Bösl: Es wäre vermessen zu erwarten, dass ein Roboter mit KI ohne jegliches Training sofort in der Lage ist, Aufgaben zu lösen. Die Vision vom Roboter-Assistenten, der sofort damit beginnt, in einer unbekannten Umgebung produktiv zu arbeiten, ist leider Science Fiction und wird es auf jeden Fall noch lange – und vielleicht auch für immer– bleiben. Ein Beispiel: Das Greifen eines bisher nie zuvor gesehenen Objekts kann leider auch KI bisher nicht lösen. KI-Systeme benötigen immer noch Training: Sie müssen lernen, damit sie dann eine Aufgabe ausführen können. Dabei sind sie in vielen Fällen zwar autonomer und robuster und können auf Abweichungen besser reagieren. Zaubern können sie aber leider auch nicht.

Micropsi Industries GmbH

www.micropsi-industries.com; Automatica B4.301


Denkfehler beim KI-Einsatz

Dominik Bösl benennt 5 verbreitete Denkfehler, die den KI-Erfolg ausbremsen:

1. Übersteigerte Erwartungen beim Nutzer: Viele Nutzer denken fälschlicherweise: „KI muss doch in der Lage sein, mein Problem sofort zu lösen!“

2. Ungerechtfertigte Bedenken und Vorbehalte: Viele Nutzer habe die irrige Befürchtung, dass KI als Black-Box nicht nachvollziehbare Ergebnisse liefert und sogar ein „Eigenleben“ entwickeln könnte.

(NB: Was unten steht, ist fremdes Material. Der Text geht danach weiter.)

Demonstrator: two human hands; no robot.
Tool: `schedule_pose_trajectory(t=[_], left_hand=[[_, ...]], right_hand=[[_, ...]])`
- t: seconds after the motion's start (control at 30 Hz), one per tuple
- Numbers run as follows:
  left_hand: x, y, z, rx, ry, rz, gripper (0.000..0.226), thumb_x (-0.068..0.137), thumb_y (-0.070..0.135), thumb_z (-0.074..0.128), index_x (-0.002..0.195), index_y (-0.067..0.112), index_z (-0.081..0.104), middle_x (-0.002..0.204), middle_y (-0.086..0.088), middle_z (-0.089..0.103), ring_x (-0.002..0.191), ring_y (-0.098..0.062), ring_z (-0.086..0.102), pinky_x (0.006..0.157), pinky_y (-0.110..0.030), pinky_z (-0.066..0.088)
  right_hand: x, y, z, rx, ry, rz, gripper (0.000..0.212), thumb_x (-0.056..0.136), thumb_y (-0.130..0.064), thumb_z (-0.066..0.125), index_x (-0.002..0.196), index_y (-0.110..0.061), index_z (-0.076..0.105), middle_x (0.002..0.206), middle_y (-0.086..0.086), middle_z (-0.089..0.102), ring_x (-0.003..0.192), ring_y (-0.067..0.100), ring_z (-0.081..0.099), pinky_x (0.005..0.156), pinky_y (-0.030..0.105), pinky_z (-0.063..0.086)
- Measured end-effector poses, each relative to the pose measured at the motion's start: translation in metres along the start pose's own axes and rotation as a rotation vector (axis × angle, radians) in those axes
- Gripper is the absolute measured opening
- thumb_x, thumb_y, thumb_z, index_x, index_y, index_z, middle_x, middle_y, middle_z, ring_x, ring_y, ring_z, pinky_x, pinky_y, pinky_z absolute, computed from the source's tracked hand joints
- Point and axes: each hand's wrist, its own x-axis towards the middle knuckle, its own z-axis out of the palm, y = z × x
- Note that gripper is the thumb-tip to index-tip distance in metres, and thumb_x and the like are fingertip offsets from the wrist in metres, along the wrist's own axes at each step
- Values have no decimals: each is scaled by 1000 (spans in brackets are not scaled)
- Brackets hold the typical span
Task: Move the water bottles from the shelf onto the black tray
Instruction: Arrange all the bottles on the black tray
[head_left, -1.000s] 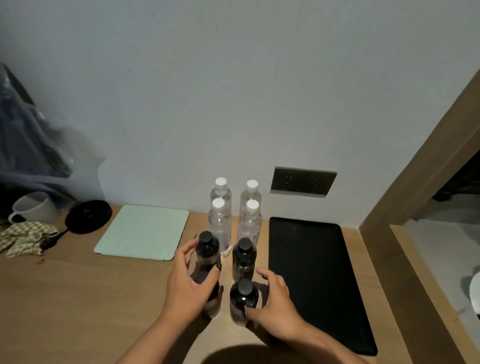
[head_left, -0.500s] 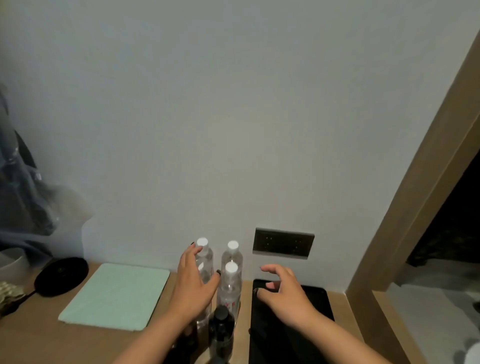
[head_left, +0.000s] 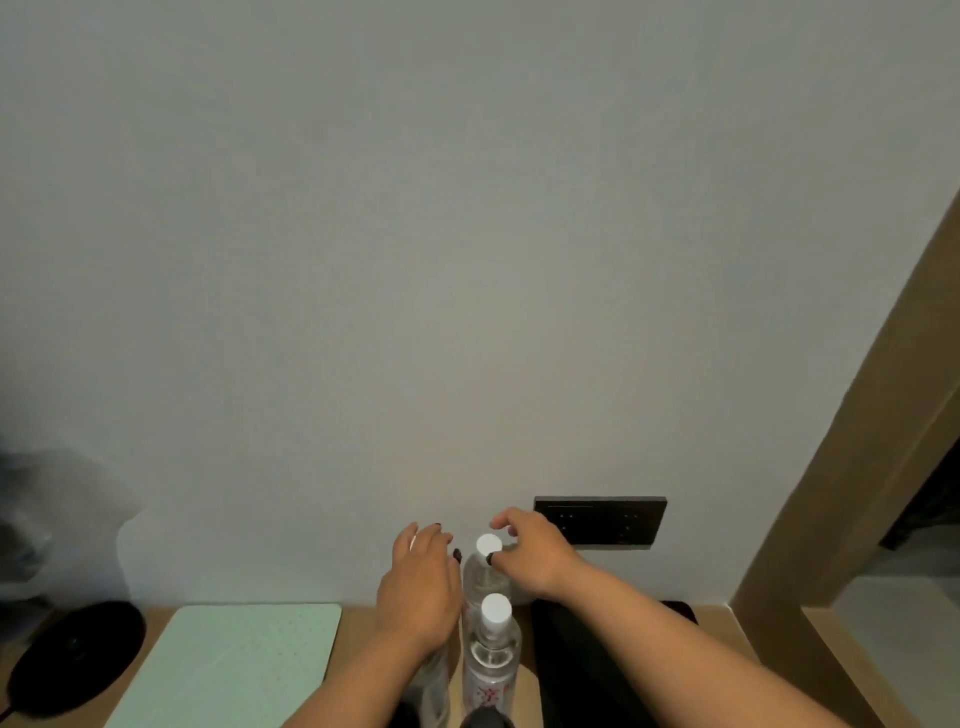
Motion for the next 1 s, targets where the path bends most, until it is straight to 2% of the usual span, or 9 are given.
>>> schedule_pose_trajectory(t=[0.13, 0.23, 0.27, 0.43, 0.57, 0.67, 0.83, 1.0], left_hand=[[7, -2, 1, 70, -52, 8, 47, 101, 30, 27, 146, 20, 25, 158, 5, 16, 147, -22, -3, 111, -37, 33], [13, -5, 2, 82, -72, -3, 48, 100, 27, 28, 148, 18, 22, 159, 5, 13, 147, -23, -1, 112, -37, 32], [13, -6, 2, 70, -72, -8, 49, 100, 26, 28, 148, 18, 22, 159, 5, 12, 146, -24, 1, 112, -37, 32], [12, -6, 2, 9, -74, -45, 52, 96, 18, 34, 147, 17, 22, 158, 6, 9, 138, -27, 23, 107, -37, 35], [13, -8, 1, -2, -61, -60, 60, 91, 7, 39, 147, 18, 22, 154, 2, 18, 132, -26, 33, 102, -35, 39], [13, -11, -1, 6, -33, -99, 55, 94, 13, 40, 146, 17, 23, 144, -6, 33, 124, -25, 44, 97, -34, 42], [12, -9, -6, -17, -23, -147, 48, 98, 22, 39, 144, 13, 27, 142, -12, 39, 123, -29, 48, 98, -35, 41], [10, -9, -4, 1, -12, -138, 47, 97, 20, 39, 142, 13, 30, 142, -12, 42, 122, -30, 51, 96, -38, 43]], right_hand=[[13, 5, 21, 141, 10, 64, 30, 80, -10, 61, 109, -18, 59, 105, 0, 61, 102, 17, 59, 85, 22, 44], [17, 9, 30, 172, 65, 53, 19, 79, -13, 66, 95, -21, 59, 97, -3, 63, 90, 11, 57, 69, 15, 43], [17, 10, 31, 167, 90, 49, 17, 80, -15, 67, 93, -21, 59, 96, -3, 63, 89, 12, 57, 67, 15, 42], [19, 21, 35, 145, 176, 57, 11, 85, -20, 61, 95, -17, 63, 96, 3, 67, 89, 19, 62, 78, 33, 52], [10, 29, 29, 166, 227, 20, 8, 87, -17, 56, 94, -16, 61, 94, 5, 66, 88, 21, 60, 78, 36, 51], [1, 36, 9, 185, 243, -38, 16, 87, -13, 56, 101, -20, 61, 100, 4, 66, 92, 20, 60, 80, 32, 48], [-17, 60, -42, 105, 95, -204, 33, 88, -11, 58, 115, -30, 59, 113, -6, 65, 104, 9, 60, 94, 26, 48], [-26, 86, -72, -1, 16, -187, 35, 90, -10, 54, 120, -27, 56, 118, -3, 62, 109, 12, 58, 96, 32, 49]])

3. Der Wunsch nach einer generalistischen KI: Eine einzige KI-Technologie soll alle Probleme lösen. Bösl: „Die eine allumfassende KI gibt es bisher nicht und es wird sie wohl auch nie geben.“

4. Der falsche Schlüssel für das falsche Schloss: Die Auswahl einer unpassenden Technologie zur Lösung eines speziellen Problems. Bösl: „Dabei eignen sich einige Ansätze besser für gewisse Probleme als andere.“

5. Fehlende oder falsche Datenbasis: „KI kann nur so gut sein wie die Trainingsdaten, die zum Einsatz kommen“, so Bösl. Wenn mit den falschen Daten trainiert werde, könnten nur schlechte Ergebnisse erzielt werden.